- Kheyrabad
- Coordinates: 35°50′07″N 50°39′51″E﻿ / ﻿35.83528°N 50.66417°E
- Country: Iran
- Province: Alborz
- County: Chaharbagh
- District: Ramjin
- Rural District: Aghlan Tappeh

Population (2016)
- • Total: 205
- Time zone: UTC+3:30 (IRST)

= Kheyrabad, Alborz =

Village in Alborz province, Iran

Kheyrabad (خيراباد) (Note: Also romanized as Kheyrābād) is a village in Aghlan Tappeh Rural District of Ramjin District in Chaharbagh County, Alborz province, Iran.

==Demographics==
===Population===
At the time of the 2006 National Census, the village's population was 127 in 35 households, when it was in Ramjin Rural District of Chaharbagh District (Note: Renamed the Central District of Chaharbagh County) in Savojbolagh County, Tehran province.

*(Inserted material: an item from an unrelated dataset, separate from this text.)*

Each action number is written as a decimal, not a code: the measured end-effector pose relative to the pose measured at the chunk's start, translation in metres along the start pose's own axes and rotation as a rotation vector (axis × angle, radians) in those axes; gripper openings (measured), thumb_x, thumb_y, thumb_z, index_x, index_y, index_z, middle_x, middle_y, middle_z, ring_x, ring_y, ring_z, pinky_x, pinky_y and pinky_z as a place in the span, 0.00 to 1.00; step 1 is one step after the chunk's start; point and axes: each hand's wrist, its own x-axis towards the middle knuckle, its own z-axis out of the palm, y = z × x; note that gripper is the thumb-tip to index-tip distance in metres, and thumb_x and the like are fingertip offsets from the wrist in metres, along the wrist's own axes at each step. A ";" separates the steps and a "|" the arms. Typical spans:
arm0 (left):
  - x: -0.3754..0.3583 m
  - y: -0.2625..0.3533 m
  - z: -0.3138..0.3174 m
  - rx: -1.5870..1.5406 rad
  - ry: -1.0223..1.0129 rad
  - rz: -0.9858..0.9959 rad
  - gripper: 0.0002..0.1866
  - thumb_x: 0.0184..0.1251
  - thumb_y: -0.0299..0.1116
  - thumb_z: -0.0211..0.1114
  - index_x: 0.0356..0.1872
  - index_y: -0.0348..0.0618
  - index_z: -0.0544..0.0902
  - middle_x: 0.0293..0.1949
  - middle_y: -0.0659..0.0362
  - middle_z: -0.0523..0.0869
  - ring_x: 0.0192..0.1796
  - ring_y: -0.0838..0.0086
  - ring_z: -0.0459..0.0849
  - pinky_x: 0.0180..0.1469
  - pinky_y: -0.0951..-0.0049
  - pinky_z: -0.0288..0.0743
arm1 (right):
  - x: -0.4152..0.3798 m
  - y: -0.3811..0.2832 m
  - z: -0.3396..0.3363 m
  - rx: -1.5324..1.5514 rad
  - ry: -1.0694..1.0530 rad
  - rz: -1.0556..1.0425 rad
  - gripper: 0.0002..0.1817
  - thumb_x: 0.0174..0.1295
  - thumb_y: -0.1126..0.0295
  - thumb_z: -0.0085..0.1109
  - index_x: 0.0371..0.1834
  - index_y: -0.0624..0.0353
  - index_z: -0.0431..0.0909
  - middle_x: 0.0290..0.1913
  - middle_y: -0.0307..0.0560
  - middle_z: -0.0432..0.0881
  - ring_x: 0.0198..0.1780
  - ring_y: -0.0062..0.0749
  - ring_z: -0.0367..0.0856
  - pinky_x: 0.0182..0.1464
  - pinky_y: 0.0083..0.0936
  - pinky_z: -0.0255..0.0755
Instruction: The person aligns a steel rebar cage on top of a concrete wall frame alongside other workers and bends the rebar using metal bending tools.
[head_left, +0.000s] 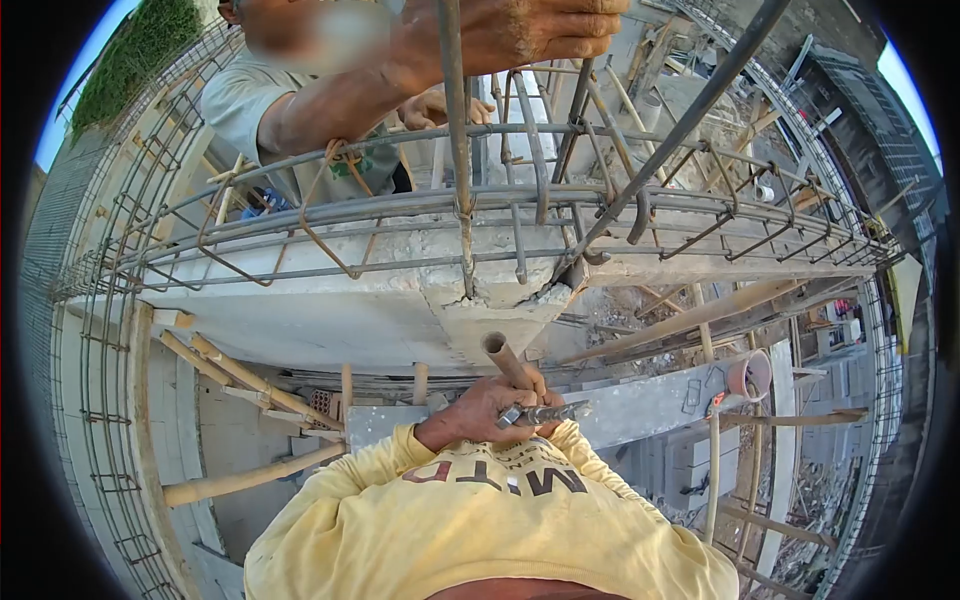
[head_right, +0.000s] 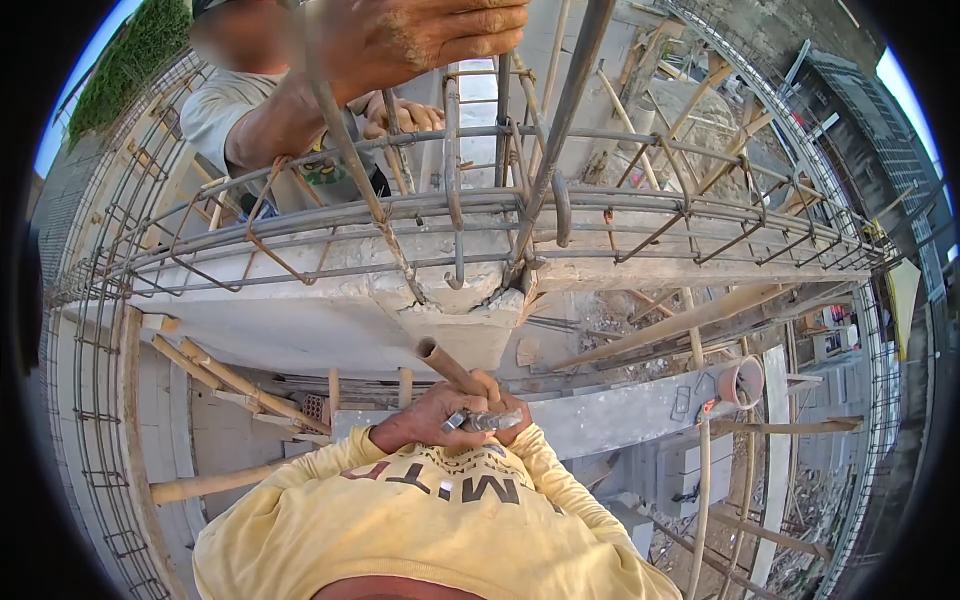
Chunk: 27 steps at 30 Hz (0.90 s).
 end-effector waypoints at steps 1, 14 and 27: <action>-0.003 0.001 -0.005 -0.023 -0.035 -0.018 0.11 0.53 0.32 0.73 0.29 0.42 0.78 0.48 0.54 0.77 0.44 0.62 0.80 0.46 0.66 0.73 | -0.003 0.002 0.007 -0.010 0.034 0.011 0.17 0.60 0.59 0.63 0.42 0.64 0.81 0.34 0.50 0.85 0.38 0.33 0.84 0.40 0.31 0.75; -0.024 -0.022 -0.048 -0.063 -0.389 0.049 0.13 0.53 0.37 0.72 0.35 0.42 0.80 0.63 0.49 0.73 0.56 0.55 0.79 0.53 0.60 0.76 | -0.043 0.004 0.098 0.012 0.696 0.180 0.11 0.58 0.66 0.67 0.32 0.65 0.82 0.27 0.40 0.84 0.31 0.21 0.79 0.33 0.27 0.72; -0.045 -0.060 -0.043 0.051 -0.431 -0.246 0.13 0.51 0.43 0.69 0.27 0.46 0.78 0.23 0.53 0.80 0.30 0.56 0.82 0.35 0.60 0.73 | -0.125 0.051 0.107 0.236 1.343 0.746 0.20 0.60 0.58 0.69 0.19 0.54 0.70 0.13 0.34 0.68 0.13 0.18 0.62 0.16 0.23 0.56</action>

The 2016 census measured the population of the village as 205 in 69 households, by which time the county had been separated from the province in the establishment of Alborz province.

In 2020, the district was separated from the county in establishing Chaharbagh County and renamed the Central District. The rural district was transferred to the new Ramjin District, and Kheyrabad was transferred to Aghlan Tappeh Rural District created in the district.